SCA findings also display the manifest file path with a direct link to view the file in your repository. When a dependency is detected from a compiled binary rather than a manifest file, this is indicated in the package details. Investigation results update the finding’s validation state (confirmed, disconfirmed, or unknown) and include a detailed security assessment explaining the reasoning. You can request investigations via the API, MCP tools, or directly from the issue detail view in the dashboard using the Reinvestigate option in the actions menu. While an investigation is in progress, the issue detail view shows a live status indicator, and results appear automatically when the analysis completes. Findings confirmed as exploitable display a prominent banner with the full security assessment, making it easy to identify high-priority issues at a glance.

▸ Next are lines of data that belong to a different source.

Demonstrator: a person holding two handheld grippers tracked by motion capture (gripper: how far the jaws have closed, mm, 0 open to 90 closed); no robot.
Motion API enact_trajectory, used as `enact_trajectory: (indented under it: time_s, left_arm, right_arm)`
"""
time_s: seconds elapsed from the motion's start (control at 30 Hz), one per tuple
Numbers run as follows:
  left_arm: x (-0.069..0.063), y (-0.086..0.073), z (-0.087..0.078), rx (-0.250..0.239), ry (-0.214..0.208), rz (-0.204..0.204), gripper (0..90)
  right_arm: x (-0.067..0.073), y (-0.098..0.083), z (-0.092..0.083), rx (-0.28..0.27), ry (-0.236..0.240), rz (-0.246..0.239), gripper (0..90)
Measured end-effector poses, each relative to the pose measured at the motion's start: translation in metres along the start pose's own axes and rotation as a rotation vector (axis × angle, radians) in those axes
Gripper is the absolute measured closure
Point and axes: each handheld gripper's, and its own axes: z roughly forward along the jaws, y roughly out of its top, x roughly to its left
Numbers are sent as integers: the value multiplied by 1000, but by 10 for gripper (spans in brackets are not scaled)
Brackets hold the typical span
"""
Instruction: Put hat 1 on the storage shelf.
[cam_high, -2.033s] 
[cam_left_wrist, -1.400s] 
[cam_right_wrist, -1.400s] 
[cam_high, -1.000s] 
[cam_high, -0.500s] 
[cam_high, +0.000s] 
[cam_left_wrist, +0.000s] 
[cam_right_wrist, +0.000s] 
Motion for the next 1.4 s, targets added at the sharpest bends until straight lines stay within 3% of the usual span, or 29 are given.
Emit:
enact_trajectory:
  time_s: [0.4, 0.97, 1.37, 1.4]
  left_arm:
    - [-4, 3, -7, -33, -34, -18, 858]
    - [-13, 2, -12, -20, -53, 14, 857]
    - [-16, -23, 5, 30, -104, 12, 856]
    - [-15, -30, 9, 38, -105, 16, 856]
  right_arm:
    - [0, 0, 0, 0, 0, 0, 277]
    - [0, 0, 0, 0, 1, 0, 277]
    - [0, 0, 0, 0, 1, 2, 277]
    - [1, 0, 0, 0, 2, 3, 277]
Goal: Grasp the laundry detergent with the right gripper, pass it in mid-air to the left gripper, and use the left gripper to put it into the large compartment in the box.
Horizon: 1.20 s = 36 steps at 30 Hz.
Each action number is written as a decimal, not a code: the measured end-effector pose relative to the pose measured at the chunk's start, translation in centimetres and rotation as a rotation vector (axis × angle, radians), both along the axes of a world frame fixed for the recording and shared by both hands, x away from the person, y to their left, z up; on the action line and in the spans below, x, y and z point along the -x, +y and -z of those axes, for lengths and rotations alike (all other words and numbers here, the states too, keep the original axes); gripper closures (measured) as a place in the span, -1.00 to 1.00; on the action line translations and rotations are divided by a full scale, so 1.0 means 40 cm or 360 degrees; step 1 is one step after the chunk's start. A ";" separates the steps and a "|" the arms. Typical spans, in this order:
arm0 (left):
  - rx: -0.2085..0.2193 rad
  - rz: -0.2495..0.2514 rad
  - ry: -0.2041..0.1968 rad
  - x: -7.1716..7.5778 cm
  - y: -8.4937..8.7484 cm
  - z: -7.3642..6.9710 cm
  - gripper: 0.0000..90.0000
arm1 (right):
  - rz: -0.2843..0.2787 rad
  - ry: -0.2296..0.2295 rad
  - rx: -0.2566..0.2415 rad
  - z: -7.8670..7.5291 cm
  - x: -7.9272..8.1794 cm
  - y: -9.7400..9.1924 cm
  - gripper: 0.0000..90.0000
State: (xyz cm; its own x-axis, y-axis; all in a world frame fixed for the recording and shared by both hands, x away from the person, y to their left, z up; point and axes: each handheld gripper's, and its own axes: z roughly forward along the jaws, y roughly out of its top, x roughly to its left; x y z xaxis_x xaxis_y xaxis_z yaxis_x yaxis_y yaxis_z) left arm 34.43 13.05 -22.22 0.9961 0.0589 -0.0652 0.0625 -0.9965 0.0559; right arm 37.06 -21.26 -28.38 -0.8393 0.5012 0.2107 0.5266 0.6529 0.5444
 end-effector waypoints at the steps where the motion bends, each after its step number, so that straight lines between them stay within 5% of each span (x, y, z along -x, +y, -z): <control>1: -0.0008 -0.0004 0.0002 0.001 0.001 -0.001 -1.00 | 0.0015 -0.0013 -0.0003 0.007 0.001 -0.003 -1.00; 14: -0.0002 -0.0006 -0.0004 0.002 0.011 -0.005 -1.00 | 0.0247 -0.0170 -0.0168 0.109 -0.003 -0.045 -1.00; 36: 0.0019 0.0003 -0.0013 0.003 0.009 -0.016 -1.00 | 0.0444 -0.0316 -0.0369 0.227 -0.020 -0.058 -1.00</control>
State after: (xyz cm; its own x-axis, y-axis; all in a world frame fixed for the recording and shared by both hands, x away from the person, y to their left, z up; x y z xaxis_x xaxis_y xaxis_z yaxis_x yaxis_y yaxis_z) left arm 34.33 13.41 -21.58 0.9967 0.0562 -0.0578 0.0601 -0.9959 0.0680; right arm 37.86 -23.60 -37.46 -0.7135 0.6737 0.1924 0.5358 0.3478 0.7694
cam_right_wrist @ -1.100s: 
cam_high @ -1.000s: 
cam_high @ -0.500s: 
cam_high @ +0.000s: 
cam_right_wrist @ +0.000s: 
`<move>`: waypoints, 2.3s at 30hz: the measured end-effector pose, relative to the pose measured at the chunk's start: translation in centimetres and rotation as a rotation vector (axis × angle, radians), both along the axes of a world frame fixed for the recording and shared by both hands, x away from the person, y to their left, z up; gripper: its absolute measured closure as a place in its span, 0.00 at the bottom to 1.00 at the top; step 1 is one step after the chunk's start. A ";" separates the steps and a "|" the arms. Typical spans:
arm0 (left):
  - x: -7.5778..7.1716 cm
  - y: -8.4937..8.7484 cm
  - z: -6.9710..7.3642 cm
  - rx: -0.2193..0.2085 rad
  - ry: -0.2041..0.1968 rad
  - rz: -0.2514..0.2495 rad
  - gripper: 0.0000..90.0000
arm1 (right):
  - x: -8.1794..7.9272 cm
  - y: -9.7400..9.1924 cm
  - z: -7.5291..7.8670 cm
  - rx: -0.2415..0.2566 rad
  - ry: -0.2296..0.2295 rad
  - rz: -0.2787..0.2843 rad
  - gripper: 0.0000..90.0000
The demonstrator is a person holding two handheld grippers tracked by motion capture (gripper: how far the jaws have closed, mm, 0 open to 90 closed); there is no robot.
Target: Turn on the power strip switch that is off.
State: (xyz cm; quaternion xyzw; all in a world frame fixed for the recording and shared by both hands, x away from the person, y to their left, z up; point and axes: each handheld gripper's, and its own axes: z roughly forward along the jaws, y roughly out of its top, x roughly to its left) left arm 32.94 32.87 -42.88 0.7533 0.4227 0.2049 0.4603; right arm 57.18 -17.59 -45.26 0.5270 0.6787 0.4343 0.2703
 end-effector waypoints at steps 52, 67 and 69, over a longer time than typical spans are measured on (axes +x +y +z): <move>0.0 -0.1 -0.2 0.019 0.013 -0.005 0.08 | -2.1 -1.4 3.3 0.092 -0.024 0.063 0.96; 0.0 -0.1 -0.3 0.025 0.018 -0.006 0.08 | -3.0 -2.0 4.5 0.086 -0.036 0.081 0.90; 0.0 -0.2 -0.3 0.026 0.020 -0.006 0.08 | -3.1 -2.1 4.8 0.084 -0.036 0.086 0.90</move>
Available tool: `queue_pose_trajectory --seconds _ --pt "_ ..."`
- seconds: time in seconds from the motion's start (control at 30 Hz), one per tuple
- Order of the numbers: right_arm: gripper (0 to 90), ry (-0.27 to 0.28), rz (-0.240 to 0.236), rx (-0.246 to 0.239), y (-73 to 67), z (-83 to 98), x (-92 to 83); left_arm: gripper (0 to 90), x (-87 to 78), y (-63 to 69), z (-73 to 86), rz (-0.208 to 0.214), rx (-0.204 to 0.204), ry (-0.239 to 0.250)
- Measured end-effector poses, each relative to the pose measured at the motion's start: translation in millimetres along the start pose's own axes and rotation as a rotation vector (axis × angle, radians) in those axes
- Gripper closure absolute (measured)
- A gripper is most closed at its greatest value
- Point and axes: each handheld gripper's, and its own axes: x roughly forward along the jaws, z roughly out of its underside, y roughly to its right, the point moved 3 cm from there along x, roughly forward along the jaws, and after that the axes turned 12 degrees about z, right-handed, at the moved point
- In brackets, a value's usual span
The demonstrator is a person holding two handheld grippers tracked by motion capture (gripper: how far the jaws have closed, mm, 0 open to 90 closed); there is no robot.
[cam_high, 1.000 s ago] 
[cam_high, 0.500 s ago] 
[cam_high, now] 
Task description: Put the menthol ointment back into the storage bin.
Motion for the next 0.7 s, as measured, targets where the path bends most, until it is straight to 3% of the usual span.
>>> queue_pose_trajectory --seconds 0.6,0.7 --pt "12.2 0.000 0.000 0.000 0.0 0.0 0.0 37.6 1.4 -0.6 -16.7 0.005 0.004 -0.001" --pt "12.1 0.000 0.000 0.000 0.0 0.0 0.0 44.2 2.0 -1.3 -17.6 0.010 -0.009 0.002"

Findings with an unknown validation state are labeled as Informational, indicating they match a known advisory but have not yet been investigated for exploitability. You can also request investigations in bulk across multiple issues at once, which is useful for triaging a batch of findings. When a finding cannot be automatically patched, the platform displays remediation steps with specific guidance on how to address the vulnerability manually.

Adoption Checklist

1

Connect Your Repository

Add your repo via GitHub App, GitLab, Bitbucket, or direct URL. See Quick Start.
2

Confirm SAST Is Enabled

SAST is enabled by default in scanner settings for all repositories.
3

Run Your First Scan

Trigger a full scan from the dashboard or wait for the next scheduled scan.
4

Review Findings

Browse findings in the dashboard, grouped by severity, application, and category. You can filter findings by type — including SAST, SCA, Secrets, IaC, CI/CD, and EoL — to focus on what matters most to your team.
5

Configure Thresholds

Adjust confidence filtering and PR check failure thresholds to match your team’s tolerance.
6

Enable PR Scanning

Turn on PR scanning to catch vulnerabilities before they reach your main branch.
7

Set Up Integrations

Route findings to Jira, Linear, Slack, or webhooks. You can export individual findings or bulk-export multiple findings at once to Jira or Linear directly from the issues list.
8

Define Custom Rules

Add natural-language rules for organization-specific security policies. See Custom Rules.